Headed Back To The Office? How to Adjust!
Our working situations have changed dramatically since early 2020. The COVID-19 pandemic caused many people to lose their jobs, and companies around the world made the move to remote work. For example, by June 2020, 42% of the US labor force were working from home. Over the past year, we’ve nailed the bed-to-Zoom commute: We can be up, presentably dressed (our top half at least), hydrated, caffeinated and in front of the screen in minutes.
Despite the challenges of making our living space into our working space, we’ve gotten used to the comforts of working from home. Surveys show that employees are feeling anxious about returning to the office. As COVID cases drop, more of us are being asked to go back to in-person workplaces. So how can we make this transition easier? Here are 6 tips for returning back to the office:
1. Be Considerate
The shift to home working was sudden, and that kind of change was psychologically jarring and therefore negative for most people, according to Meag-gan O’Reilly PhD, a psychologist at Stanford, cofounder of Inherent Value Psychology Inc. What’s more, this shift was combined with uncertainty about the future; the loss of autonomy, freedom, and connection that came with lockdown.
Being at home all the time and losing familiar structures and routines led some of us to overwork — which might have included taking up new hobbies with overly high expectations — while others struggled to focus.

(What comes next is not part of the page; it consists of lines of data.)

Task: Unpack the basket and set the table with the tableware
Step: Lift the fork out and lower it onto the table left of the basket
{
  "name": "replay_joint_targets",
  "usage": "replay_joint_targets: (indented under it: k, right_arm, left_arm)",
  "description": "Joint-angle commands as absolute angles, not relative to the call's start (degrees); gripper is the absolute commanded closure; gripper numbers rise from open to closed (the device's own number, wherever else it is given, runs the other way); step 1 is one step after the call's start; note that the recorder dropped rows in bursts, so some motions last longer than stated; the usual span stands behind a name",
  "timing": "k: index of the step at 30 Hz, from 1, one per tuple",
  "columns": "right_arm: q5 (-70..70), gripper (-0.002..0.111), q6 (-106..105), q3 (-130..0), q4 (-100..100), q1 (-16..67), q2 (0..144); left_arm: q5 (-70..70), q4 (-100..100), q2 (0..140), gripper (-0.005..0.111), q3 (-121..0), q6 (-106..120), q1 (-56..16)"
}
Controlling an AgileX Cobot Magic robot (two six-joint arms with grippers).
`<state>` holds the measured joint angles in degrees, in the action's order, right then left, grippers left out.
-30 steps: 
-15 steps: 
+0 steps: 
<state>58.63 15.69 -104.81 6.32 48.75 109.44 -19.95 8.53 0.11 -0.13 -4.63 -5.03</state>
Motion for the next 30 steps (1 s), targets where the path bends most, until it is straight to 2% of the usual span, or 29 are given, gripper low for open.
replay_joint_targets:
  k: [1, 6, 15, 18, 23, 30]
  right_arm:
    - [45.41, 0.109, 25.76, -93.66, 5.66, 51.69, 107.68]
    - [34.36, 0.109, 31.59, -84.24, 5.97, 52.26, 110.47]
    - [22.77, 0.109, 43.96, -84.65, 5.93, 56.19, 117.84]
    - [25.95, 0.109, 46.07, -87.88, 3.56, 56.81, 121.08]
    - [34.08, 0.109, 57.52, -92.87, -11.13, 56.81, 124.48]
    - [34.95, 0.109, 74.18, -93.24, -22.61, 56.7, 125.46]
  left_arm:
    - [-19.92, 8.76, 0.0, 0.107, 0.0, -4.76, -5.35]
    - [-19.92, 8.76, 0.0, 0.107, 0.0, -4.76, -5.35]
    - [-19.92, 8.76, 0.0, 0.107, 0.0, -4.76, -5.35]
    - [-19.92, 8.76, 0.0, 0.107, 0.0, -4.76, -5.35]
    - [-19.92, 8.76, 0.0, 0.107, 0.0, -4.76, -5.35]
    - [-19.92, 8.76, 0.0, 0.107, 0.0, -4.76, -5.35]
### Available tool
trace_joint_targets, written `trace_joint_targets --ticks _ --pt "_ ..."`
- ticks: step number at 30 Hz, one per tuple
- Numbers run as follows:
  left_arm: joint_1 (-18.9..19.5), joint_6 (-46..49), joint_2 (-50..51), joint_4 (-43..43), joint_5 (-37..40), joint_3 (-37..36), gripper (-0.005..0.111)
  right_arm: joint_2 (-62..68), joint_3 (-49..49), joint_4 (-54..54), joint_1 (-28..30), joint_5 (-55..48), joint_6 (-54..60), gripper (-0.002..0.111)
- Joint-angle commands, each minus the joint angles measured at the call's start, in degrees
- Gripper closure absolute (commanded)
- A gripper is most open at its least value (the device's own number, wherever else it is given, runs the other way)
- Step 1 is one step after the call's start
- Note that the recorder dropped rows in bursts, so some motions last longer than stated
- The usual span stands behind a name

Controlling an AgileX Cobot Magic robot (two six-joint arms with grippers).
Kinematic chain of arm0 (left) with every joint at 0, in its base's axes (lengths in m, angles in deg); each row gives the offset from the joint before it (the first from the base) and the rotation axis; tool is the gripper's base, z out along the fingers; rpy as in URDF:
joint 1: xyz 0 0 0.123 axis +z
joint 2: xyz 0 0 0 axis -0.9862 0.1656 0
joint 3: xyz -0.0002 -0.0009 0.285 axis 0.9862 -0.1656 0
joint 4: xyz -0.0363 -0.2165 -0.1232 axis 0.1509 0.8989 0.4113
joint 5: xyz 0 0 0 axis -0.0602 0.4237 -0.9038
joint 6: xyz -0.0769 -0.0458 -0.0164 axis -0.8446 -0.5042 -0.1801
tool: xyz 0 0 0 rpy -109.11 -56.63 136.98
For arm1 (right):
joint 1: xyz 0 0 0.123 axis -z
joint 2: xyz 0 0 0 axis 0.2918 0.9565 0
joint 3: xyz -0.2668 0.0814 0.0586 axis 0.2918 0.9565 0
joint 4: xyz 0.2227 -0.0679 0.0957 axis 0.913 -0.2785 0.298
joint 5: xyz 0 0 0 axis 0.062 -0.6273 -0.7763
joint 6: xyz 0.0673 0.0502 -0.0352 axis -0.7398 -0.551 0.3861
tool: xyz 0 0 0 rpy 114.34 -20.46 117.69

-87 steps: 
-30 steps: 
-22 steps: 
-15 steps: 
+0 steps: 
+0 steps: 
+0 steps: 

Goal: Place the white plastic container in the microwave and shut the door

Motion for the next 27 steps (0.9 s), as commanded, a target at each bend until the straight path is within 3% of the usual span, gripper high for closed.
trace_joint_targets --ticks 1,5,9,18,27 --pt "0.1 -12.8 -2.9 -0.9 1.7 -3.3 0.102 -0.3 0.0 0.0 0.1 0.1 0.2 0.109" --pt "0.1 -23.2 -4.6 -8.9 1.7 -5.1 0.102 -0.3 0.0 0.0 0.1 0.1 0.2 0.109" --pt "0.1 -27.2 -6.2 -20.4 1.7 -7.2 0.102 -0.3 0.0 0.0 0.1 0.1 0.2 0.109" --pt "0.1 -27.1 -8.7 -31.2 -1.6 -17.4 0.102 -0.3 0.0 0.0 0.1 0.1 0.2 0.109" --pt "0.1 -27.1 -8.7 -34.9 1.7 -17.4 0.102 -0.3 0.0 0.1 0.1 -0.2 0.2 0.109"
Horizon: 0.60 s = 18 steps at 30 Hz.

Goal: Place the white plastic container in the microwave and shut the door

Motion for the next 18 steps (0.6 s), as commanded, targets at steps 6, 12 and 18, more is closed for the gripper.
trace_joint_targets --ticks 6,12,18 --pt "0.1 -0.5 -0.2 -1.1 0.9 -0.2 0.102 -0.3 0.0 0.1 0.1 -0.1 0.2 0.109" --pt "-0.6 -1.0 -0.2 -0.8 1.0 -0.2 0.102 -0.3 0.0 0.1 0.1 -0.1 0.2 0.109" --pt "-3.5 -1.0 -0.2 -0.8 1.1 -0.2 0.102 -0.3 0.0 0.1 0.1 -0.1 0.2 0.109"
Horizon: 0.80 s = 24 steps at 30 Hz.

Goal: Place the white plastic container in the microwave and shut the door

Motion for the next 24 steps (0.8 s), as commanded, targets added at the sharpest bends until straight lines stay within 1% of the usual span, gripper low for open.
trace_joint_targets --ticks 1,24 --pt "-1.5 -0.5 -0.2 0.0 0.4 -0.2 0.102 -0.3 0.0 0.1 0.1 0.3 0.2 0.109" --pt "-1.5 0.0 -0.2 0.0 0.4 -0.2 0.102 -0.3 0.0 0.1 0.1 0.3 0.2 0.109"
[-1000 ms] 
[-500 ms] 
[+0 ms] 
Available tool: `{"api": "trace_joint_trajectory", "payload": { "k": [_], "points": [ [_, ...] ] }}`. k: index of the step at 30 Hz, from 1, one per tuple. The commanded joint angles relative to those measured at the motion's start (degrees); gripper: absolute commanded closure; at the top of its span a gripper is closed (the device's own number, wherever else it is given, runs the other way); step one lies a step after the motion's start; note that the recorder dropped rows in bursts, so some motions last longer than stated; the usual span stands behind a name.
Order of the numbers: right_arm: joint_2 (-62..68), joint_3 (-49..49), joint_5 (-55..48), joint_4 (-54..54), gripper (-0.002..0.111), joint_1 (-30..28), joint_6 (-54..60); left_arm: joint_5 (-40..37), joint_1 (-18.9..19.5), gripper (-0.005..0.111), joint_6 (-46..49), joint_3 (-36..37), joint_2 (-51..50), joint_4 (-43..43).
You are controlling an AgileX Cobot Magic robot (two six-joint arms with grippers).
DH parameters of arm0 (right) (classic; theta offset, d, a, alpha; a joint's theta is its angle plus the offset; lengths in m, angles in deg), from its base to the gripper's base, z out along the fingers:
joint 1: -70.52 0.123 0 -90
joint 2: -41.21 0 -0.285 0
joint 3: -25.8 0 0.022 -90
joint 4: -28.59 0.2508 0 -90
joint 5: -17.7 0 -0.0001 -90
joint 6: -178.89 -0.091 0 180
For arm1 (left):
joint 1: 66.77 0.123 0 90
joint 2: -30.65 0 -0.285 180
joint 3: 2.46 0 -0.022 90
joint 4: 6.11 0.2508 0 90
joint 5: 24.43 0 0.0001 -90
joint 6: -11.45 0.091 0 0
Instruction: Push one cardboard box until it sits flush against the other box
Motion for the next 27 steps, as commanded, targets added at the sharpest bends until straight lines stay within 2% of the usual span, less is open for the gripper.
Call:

Consider the things that have changed for you this year and decide what elements you want to keep. Besides these huge societal issues were the minutiae — the cancelled holidays, birthdays over Zoom instead of in person, not being able to hug loved ones or even stop by a coworker’s desk to say “hello” in the morning. We lost or had to adjust the little daily routines that make up our lives, and as many of us are exiting crisis mode, it’s time to take stock of both what your life is like now and what it used to be like.
2. Be Intentional
If a commute is part of your return to the office, your time is likely to be squeezed during this transition.
To help motivate you as you go back to the office, think about what projects, teams, activities and individuals you want to be more connected with. How can you show up where you want to be? How are you going to distribute your finite energy and time intentionally? Are there certain things you’ve invested time or energy in that you want to continue? Or leave behind?